#### WORK ORDER:
Say how many lines of the listing below include the word "upright", with no other output.
----------------
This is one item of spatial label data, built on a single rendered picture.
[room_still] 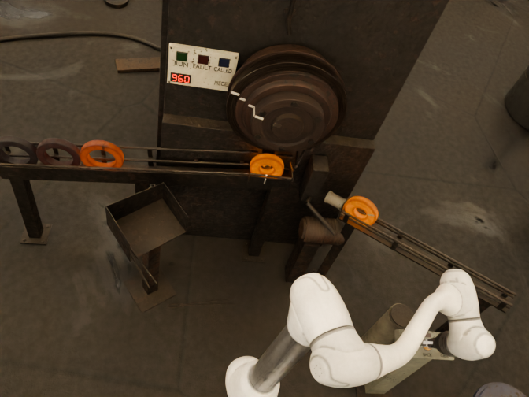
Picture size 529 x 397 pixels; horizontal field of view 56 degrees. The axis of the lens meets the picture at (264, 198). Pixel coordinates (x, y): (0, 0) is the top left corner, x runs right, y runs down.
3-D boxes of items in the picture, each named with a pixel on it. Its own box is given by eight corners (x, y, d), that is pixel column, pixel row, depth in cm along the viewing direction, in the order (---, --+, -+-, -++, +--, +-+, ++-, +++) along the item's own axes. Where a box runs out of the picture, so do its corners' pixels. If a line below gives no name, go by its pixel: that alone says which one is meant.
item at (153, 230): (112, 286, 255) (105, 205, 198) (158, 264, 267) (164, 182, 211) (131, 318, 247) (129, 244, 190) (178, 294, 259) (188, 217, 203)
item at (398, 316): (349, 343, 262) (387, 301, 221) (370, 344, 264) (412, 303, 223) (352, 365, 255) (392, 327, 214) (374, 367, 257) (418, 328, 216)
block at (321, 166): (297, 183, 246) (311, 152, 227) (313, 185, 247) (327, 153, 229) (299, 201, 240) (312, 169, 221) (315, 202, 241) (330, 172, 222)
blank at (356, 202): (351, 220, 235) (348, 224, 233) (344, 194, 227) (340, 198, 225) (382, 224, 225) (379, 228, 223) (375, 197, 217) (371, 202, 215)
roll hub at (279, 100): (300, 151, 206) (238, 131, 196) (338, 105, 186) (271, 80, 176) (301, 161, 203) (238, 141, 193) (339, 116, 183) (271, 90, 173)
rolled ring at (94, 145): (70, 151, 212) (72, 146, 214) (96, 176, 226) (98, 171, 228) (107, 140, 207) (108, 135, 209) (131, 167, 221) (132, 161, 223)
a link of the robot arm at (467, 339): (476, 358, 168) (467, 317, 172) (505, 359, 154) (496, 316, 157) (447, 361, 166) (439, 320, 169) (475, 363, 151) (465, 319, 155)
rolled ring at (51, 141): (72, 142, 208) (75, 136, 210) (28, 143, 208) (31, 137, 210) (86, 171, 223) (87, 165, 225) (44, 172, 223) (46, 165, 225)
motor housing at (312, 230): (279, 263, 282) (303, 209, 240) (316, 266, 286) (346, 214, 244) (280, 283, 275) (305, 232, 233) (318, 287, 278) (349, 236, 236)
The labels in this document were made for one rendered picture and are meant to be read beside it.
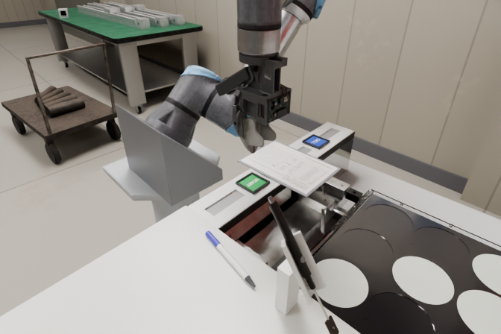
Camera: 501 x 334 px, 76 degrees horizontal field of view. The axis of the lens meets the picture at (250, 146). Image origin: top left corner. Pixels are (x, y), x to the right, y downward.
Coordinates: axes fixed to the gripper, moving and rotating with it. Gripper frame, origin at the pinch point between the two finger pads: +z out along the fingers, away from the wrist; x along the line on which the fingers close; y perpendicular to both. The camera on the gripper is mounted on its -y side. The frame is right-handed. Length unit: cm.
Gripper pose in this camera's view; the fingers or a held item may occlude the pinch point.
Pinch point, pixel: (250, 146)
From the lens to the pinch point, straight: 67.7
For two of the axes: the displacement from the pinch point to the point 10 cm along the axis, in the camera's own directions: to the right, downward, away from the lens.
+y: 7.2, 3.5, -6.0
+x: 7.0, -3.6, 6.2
----------------
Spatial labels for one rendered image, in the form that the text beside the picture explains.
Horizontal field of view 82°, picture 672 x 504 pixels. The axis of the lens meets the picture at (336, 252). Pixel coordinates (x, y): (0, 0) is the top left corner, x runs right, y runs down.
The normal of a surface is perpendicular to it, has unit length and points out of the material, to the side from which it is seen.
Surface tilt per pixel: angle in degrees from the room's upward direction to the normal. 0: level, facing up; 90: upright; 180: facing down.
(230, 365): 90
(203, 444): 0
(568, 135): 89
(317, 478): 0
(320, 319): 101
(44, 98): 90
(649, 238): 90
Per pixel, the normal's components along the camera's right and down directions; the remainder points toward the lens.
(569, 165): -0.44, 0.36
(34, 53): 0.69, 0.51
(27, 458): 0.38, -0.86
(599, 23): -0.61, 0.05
----------------
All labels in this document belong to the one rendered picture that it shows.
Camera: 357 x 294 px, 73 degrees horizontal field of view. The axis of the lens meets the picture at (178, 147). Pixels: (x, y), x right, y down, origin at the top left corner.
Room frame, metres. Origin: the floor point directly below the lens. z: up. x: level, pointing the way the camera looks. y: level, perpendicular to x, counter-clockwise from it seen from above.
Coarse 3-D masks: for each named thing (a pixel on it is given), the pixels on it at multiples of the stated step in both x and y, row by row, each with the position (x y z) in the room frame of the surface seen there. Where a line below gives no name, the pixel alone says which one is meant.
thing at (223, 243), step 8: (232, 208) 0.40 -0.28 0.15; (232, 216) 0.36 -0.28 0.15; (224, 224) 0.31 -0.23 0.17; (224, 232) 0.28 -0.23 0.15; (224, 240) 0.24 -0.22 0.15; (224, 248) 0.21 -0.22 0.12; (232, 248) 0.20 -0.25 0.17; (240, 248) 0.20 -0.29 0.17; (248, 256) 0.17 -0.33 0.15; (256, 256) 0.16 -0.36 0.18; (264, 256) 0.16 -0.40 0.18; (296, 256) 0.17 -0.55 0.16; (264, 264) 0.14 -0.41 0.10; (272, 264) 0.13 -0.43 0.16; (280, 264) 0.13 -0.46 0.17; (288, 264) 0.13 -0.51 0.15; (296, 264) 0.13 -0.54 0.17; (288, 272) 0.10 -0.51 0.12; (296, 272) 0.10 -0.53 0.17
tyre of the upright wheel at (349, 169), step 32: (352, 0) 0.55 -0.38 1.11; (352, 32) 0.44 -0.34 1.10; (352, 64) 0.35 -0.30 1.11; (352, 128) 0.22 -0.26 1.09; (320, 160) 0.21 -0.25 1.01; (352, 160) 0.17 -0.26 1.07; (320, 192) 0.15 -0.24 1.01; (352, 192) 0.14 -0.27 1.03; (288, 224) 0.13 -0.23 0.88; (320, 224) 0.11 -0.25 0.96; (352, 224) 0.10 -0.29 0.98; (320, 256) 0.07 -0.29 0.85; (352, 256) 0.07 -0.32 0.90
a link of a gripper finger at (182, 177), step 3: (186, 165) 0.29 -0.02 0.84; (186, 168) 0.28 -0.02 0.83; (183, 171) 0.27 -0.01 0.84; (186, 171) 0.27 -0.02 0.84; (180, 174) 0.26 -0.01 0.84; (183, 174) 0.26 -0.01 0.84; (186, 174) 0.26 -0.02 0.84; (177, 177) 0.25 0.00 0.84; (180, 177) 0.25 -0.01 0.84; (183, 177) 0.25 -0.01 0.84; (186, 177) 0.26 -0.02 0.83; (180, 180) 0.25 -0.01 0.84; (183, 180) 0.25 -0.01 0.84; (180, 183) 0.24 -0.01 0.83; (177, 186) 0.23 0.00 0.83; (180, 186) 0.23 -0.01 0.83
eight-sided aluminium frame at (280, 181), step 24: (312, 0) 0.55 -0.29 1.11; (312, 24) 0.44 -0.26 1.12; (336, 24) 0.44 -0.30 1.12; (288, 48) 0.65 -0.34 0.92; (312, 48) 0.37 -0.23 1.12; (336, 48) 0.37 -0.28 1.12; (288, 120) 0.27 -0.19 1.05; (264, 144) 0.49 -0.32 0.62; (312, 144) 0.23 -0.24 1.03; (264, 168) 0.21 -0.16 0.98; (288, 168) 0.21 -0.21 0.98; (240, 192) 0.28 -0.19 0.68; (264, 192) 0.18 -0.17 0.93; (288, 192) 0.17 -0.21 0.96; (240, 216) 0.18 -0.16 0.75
----------------
#### YOUR RESPONSE:
2